■ **What the task requires**
Please restate each line of the data below exactly. Omit all images.

■ **Supplied material**

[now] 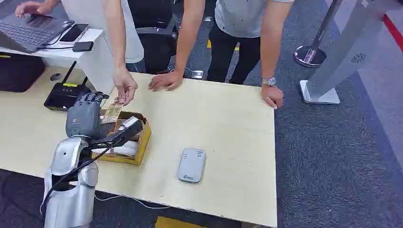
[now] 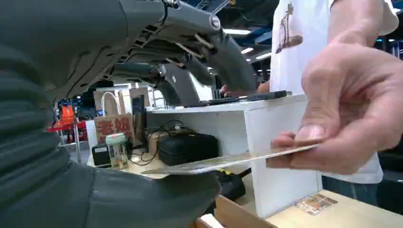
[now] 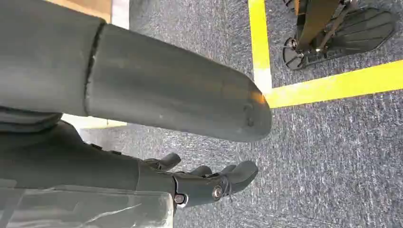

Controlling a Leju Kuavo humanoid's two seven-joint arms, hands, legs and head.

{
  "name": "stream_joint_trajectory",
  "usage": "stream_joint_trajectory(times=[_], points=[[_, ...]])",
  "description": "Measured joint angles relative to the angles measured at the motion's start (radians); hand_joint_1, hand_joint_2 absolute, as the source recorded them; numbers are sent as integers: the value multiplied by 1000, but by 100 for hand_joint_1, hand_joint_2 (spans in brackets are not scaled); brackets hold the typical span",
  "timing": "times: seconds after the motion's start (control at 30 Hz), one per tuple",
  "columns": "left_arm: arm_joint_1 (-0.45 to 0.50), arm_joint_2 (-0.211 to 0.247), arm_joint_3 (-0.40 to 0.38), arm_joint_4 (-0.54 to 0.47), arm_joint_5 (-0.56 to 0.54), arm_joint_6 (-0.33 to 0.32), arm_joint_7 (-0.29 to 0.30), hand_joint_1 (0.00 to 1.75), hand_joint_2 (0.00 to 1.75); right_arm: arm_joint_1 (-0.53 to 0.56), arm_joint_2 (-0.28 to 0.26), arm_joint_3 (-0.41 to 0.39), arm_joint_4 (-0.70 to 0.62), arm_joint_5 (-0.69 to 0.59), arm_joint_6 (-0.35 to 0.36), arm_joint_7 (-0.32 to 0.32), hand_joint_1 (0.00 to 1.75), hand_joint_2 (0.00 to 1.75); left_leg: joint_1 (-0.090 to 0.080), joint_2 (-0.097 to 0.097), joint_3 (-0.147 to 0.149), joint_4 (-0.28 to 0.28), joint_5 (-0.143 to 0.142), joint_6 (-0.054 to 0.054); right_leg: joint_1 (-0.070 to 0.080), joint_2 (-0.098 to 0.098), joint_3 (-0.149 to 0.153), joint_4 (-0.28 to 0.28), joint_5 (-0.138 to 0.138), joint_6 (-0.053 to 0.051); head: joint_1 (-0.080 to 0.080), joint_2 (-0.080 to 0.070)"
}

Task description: Pass the card to the sensor for recognition and then transmit it.

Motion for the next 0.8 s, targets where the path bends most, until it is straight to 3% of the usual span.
stream_joint_trajectory(times=[0.8], points=[[-11, -4, 0, 1, 14, 1, -15, 175, 175, 0, 0, 2, 0, 3, 0, -1, 0, 0, 0, 0, 0, 0, 0, 0, 0, 0, 0, 0, 0, 0, 0, 0]])
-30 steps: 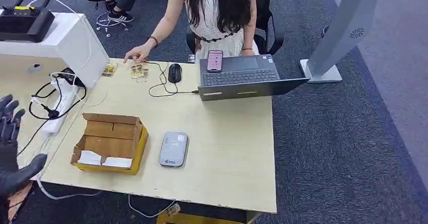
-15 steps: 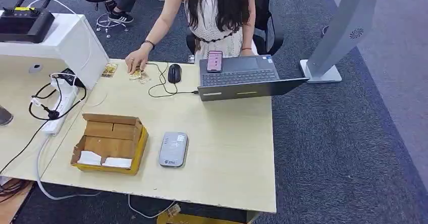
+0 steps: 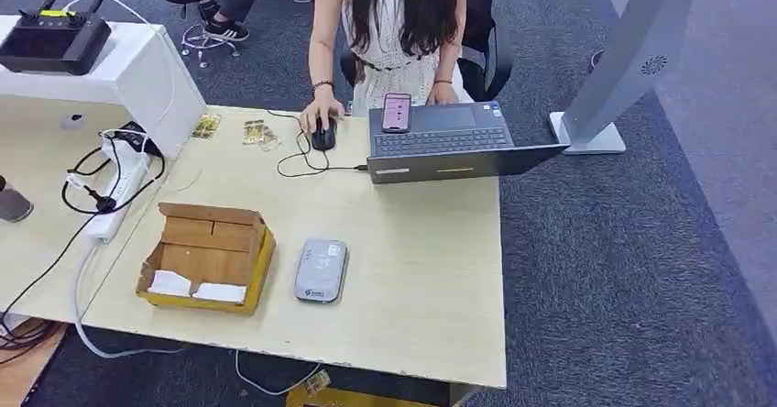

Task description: Pass the card to the sensor for recognition and then transmit it.

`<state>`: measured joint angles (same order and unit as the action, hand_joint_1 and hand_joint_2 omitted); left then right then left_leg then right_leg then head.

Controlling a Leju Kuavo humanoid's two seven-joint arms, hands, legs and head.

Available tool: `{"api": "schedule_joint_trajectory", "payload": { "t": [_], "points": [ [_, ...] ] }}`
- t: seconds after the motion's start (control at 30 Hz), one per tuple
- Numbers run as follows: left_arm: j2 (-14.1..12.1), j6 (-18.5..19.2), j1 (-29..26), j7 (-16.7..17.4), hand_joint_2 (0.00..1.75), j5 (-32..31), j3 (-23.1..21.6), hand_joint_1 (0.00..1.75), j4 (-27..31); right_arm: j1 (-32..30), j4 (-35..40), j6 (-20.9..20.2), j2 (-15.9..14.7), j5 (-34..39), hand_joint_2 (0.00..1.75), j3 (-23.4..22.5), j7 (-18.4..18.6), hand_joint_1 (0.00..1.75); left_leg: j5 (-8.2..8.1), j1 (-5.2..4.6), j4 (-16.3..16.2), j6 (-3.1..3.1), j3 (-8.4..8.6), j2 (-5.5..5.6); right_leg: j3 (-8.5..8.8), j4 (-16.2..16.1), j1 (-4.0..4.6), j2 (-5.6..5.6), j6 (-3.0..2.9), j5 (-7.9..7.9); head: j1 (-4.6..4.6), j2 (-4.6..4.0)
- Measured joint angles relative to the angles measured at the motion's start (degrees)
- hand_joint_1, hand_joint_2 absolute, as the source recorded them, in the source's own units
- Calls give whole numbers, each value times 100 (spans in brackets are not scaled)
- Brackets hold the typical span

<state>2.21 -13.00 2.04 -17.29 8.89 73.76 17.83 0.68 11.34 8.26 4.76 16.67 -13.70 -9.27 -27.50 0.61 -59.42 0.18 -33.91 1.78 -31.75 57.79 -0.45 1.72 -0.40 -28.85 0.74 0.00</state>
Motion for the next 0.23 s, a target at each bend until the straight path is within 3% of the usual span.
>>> {"api": "schedule_joint_trajectory", "payload": {
  "t": [0.07, 0.1, 0.23],
  "points": [
    [11, 59, -23, 96, 175, -66, -376, 0, -52, -40, 39, -35, 0, -85, 175, 52, 33, 0, 0, 3, 1, 0, 3, -6, 2, 1, 3, 5, -1, 0, 2, 0],
    [15, 87, -39, 150, 0, -91, -571, 0, -65, -68, 65, -74, -4, -139, 0, 96, 76, 0, 0, 4, 1, -1, 4, -8, 2, 1, 5, 7, -1, 0, 2, 0],
    [15, 240, -155, 343, 0, -192, -1337, 0, -79, -168, 168, -153, -44, -326, 0, 230, 177, 0, 0, 5, 2, -1, 3, -7, 0, 1, 6, 6, -3, -1, 2, 0]
  ]
}}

■ **Problem solution**
[now] 
[now] 
[now] 

Controlling a Leju Kuavo humanoid's two seven-joint arms, hands, legs and head.

{
  "name": "stream_joint_trajectory",
  "usage": "stream_joint_trajectory(times=[_], points=[[_, ...]])",
  "description": "Measured joint angles relative to the angles measured at the motion's start (radians); hand_joint_1, hand_joint_2 absolute, as the source recorded them; numbers are sent as integers: the value multiplied by 1000, but by 100 for hand_joint_1, hand_joint_2 (spans in brackets are not scaled); brackets hold the typical span",
  "timing": "times: seconds after the motion's start (control at 30 Hz), one per tuple",
  "columns": "left_arm: arm_joint_1 (-0.45 to 0.50), arm_joint_2 (-0.211 to 0.247), arm_joint_3 (-0.40 to 0.38), arm_joint_4 (-0.54 to 0.47), arm_joint_5 (-0.56 to 0.54), arm_joint_6 (-0.33 to 0.32), arm_joint_7 (-0.29 to 0.30), hand_joint_1 (0.00 to 1.75), hand_joint_2 (0.00 to 1.75); right_arm: arm_joint_1 (-0.53 to 0.56), arm_joint_2 (-0.28 to 0.26), arm_joint_3 (-0.41 to 0.39), arm_joint_4 (-0.70 to 0.62), arm_joint_5 (-0.69 to 0.59), arm_joint_6 (-0.35 to 0.36), arm_joint_7 (-0.32 to 0.32), hand_joint_1 (0.00 to 1.75), hand_joint_2 (0.00 to 1.75); left_leg: joint_1 (-0.090 to 0.080), joint_2 (-0.097 to 0.097), joint_3 (-0.147 to 0.149), joint_4 (-0.28 to 0.28), joint_5 (-0.143 to 0.142), joint_6 (-0.054 to 0.054); right_leg: joint_1 (-0.070 to 0.080), joint_2 (-0.098 to 0.098), joint_3 (-0.149 to 0.153), joint_4 (-0.28 to 0.28), joint_5 (-0.138 to 0.138), joint_6 (-0.053 to 0.051); head: joint_1 (-0.080 to 0.080), joint_2 (-0.080 to 0.070)"
}

Task description: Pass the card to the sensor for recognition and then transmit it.

Motion for the next 0.8 s, targets where the path bends most, until it is straight to 3% of the usual span.
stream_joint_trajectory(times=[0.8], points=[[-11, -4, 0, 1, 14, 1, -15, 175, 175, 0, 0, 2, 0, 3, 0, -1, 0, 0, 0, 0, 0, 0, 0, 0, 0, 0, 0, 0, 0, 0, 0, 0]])
-30 steps: 
-15 steps: 
+0 steps: 

Task description: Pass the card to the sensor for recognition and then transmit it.

`<state>`: measured joint angles (same order and unit as the action, hand_joint_1 and hand_joint_2 omitted); left then right then left_leg then right_leg then head.

Controlling a Leju Kuavo humanoid's two seven-joint arms, hands, legs and head.

Available tool: `{"api": "schedule_joint_trajectory", "payload": { "t": [_], "points": [ [_, ...] ] }}`
- t: seconds after the motion's start (control at 30 Hz), one per tuple
- Numbers run as follows: left_arm: j2 (-14.1..12.1), j6 (-18.5..19.2), j1 (-29..26), j7 (-16.7..17.4), hand_joint_2 (0.00..1.75), j5 (-32..31), j3 (-23.1..21.6), hand_joint_1 (0.00..1.75), j4 (-27..31); right_arm: j1 (-32..30), j4 (-35..40), j6 (-20.9..20.2), j2 (-15.9..14.7), j5 (-34..39), hand_joint_2 (0.00..1.75), j3 (-23.4..22.5), j7 (-18.4..18.6), hand_joint_1 (0.00..1.75); left_leg: j5 (-8.2..8.1), j1 (-5.2..4.6), j4 (-16.3..16.2), j6 (-3.1..3.1), j3 (-8.4..8.6), j2 (-5.5..5.6); right_leg: j3 (-8.5..8.8), j4 (-16.2..16.1), j1 (-4.0..4.6), j2 (-5.6..5.6), j6 (-3.0..2.9), j5 (-7.9..7.9); head: j1 (-4.6..4.6), j2 (-4.6..4.0)
- Measured joint angles relative to the angles measured at the motion's start (degrees)
- hand_joint_1, hand_joint_2 absolute, as the source recorded them, in the source's own units
- Calls give whole numbers, each value times 100 (spans in brackets are not scaled)
- Brackets hold the typical span

<state>2.21 -13.00 2.04 -17.29 8.89 73.76 17.83 0.68 11.34 8.26 4.76 16.67 -13.70 -9.27 -27.50 0.61 -59.42 0.18 -33.91 1.78 -31.75 57.79 -0.45 1.72 -0.40 -28.85 0.74 0.00</state>
Motion for the next 0.23 s, a target at each bend until the straight path is within 3% of the usual span.
>>> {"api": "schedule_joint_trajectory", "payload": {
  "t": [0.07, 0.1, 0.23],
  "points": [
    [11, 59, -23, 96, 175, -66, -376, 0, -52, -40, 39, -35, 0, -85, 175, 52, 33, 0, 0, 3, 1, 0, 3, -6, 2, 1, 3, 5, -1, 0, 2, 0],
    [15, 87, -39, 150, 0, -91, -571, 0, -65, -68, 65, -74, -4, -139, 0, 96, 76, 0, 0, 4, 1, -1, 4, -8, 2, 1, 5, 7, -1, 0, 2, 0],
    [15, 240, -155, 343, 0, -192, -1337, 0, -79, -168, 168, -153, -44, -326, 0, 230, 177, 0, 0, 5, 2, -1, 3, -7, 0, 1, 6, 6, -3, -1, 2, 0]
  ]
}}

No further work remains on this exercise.